Rogo di Taverne, fiocca il primo arresto
La magistratura elvetica ha notificato il provvedimento in ospedale ad uno dei dei due italiani feriti dall'esplosione dell'osteria
Nella giornata di ieri, sabato 11 gennaio, è stato notificato dalla magistratura elvetica un provvedimento di arresto ai danni di Leonardo Manta, 38 anni, uno dei due italiani sospettati di essere i responsabili dell’esplosione di capodanno a Taverne. Nella notte di Capodanno, come si ricorderà un’esplosione rase al suolo un locale pubblico, l’Osteria Vittoria, a Taverne, in Canton Ticino, luogo solitamente frequentato da italiani.

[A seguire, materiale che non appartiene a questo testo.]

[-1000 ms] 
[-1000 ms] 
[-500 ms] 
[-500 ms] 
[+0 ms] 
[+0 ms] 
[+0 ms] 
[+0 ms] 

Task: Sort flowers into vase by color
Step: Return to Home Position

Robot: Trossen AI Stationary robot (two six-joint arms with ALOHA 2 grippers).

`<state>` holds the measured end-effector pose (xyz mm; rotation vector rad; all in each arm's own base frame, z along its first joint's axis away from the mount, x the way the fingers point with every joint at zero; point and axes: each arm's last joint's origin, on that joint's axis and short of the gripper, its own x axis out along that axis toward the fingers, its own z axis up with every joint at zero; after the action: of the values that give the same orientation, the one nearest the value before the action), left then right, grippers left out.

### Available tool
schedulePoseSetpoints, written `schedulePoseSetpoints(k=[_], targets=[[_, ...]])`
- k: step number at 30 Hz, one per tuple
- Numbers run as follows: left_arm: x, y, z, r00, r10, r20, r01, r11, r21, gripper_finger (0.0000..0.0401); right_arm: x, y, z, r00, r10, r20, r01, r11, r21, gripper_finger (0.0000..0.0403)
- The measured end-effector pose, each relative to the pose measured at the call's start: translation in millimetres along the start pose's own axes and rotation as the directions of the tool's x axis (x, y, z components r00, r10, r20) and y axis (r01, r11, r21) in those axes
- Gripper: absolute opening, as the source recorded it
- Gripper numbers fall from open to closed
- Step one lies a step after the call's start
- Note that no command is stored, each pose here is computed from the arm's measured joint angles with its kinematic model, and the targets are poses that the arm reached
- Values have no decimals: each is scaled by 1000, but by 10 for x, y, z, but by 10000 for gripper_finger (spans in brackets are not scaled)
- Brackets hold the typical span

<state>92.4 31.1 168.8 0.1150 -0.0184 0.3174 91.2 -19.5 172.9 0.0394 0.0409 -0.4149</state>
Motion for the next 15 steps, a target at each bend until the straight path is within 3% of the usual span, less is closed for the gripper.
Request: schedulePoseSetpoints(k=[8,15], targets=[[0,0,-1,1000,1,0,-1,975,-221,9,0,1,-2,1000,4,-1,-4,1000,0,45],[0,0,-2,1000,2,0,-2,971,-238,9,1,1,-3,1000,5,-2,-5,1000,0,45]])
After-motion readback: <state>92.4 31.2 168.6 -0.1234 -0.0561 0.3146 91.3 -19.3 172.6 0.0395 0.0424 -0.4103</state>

Il Manta, originario di Caserta e domiciliato a Cadegliano Viconago, paesino della Valmarchirolo alle porte di Lavena Ponte Tresa era stato trovato sotto le macerie dai pompieri intervenuti per spegnere il devastante incendio dell’osteria . Le indagini, che nel frattempo avrebbero escluso l’impiego di un ordigno esplosivo ma di un combustibile, forse benzina, si sono rivolte fin da subito verso l’italiano, oggi in ospedale a Lugano con una notifica d’arresto a suo carico per i reati di incendio doloso, esplosione e lesioni gravi colpose.
Ancora incerto l’esito delle indagini per l’altro italiano trovato sotto le macerie dell’osteria, un trentacinquenne originario della provincia di Crotone tuttora ricoverato in un ospedale di Zurigo.
Ancora ignoto il movente dell’esplosione, su cui continua il lavoro degli inquirenti d’oltreconfine.